■ What the task asks
Filter the records for lines holding the string "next".

■ Extracted records
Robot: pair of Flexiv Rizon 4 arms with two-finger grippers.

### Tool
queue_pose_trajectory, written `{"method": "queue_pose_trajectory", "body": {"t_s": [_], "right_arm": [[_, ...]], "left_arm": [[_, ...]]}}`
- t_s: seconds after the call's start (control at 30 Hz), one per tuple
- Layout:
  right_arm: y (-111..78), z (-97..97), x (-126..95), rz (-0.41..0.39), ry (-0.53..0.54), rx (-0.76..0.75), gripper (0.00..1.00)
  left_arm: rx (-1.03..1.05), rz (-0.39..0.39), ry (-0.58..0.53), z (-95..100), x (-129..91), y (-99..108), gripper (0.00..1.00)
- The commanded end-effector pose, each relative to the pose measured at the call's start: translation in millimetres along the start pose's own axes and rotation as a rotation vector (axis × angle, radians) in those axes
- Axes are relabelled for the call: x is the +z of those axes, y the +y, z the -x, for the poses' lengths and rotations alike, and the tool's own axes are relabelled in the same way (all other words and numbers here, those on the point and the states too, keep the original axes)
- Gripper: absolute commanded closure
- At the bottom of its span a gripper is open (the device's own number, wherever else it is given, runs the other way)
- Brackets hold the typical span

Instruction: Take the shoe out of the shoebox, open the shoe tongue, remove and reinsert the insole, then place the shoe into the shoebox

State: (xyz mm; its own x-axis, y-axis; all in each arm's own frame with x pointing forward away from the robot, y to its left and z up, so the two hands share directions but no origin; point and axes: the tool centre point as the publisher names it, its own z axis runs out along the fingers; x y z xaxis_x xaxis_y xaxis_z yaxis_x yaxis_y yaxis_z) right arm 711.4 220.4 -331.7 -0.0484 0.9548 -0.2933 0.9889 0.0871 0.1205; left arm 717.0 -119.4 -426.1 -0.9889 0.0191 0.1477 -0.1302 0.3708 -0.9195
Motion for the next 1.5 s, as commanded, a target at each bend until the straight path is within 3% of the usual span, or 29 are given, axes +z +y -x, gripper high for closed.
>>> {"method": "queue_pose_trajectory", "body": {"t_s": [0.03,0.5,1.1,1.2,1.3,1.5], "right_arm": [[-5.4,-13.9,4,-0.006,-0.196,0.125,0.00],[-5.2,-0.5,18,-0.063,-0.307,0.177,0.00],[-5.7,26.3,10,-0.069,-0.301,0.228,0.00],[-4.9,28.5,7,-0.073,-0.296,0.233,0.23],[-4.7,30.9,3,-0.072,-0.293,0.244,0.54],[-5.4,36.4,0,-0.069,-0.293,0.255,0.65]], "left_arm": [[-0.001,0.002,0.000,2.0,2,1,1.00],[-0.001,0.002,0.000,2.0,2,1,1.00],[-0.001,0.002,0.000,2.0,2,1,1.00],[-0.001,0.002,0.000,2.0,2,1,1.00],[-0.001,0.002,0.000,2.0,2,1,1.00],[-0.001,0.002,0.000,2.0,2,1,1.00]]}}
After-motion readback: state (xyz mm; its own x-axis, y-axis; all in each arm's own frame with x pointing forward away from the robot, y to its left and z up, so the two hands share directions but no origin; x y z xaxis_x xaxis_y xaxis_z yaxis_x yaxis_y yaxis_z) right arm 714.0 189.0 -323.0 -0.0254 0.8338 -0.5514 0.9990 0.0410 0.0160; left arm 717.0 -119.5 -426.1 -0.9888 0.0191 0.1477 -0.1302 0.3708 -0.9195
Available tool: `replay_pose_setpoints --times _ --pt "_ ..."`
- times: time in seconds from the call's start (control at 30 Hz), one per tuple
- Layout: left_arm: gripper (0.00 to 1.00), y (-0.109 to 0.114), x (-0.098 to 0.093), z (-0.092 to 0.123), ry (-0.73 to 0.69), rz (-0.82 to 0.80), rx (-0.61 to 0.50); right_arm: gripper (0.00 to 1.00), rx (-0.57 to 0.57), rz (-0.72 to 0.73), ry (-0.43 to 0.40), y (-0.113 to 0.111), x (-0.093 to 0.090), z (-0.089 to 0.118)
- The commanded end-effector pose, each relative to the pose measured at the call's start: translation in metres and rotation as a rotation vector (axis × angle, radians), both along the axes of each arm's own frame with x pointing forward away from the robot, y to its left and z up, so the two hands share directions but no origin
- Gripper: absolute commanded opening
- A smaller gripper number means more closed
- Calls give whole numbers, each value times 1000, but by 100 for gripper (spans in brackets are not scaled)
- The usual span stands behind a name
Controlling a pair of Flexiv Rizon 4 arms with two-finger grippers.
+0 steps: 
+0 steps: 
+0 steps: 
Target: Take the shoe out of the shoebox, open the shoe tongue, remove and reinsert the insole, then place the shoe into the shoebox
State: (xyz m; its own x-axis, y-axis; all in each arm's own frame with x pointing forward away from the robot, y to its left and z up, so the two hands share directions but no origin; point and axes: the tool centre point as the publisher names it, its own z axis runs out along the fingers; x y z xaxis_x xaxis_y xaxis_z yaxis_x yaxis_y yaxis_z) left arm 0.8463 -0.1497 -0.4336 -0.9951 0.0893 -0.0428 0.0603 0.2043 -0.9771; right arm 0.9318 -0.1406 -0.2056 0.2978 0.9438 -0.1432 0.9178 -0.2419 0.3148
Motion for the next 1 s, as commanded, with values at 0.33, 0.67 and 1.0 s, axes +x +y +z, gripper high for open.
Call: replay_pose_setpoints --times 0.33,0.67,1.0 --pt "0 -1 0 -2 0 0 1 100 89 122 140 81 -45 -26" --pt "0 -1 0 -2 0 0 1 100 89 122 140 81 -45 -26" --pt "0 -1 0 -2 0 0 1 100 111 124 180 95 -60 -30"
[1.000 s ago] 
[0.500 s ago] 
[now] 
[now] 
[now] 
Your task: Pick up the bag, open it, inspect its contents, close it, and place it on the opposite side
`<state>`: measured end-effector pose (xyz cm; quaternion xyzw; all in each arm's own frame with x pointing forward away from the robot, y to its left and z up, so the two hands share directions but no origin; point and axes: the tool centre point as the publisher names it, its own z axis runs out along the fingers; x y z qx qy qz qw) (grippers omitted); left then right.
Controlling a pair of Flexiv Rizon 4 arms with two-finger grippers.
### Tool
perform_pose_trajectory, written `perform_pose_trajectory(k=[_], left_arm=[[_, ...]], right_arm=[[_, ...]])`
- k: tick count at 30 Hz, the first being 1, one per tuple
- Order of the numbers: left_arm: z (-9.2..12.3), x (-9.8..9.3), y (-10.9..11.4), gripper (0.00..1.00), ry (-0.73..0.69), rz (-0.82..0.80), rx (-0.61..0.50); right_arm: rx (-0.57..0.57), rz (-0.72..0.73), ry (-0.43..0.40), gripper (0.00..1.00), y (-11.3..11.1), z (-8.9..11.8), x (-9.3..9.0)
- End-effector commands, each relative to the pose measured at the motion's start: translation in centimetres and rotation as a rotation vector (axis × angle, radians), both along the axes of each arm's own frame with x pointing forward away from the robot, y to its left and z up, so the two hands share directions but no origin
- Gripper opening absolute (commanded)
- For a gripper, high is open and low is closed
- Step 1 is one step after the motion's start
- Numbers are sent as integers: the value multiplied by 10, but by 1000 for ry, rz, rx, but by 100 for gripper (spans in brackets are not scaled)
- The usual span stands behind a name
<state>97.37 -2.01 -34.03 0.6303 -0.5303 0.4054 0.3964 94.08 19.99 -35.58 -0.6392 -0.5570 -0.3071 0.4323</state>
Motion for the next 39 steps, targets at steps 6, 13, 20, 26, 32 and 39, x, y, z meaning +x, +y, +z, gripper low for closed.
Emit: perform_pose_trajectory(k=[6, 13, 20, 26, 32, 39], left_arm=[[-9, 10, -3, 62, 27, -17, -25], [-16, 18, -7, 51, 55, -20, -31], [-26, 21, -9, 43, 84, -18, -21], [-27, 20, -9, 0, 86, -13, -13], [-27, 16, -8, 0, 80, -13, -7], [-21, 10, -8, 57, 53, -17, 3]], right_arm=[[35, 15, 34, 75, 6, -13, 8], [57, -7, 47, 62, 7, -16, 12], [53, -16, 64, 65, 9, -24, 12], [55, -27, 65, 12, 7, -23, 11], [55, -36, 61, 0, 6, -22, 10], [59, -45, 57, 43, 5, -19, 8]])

■ Solution to this task
Motion for the next 1.5 s, as commanded, a target at each bend until the straight path is within 3% of the usual span, or 29 are given, axes +z +y -x, gripper high for closed.
Motion for the next 1 s, as commanded, with values at 0.33, 0.67 and 1.0 s, axes +x +y +z, gripper high for open.
Motion for the next 39 steps, targets at steps 6, 13, 20, 26, 32 and 39, x, y, z meaning +x, +y, +z, gripper low for closed.

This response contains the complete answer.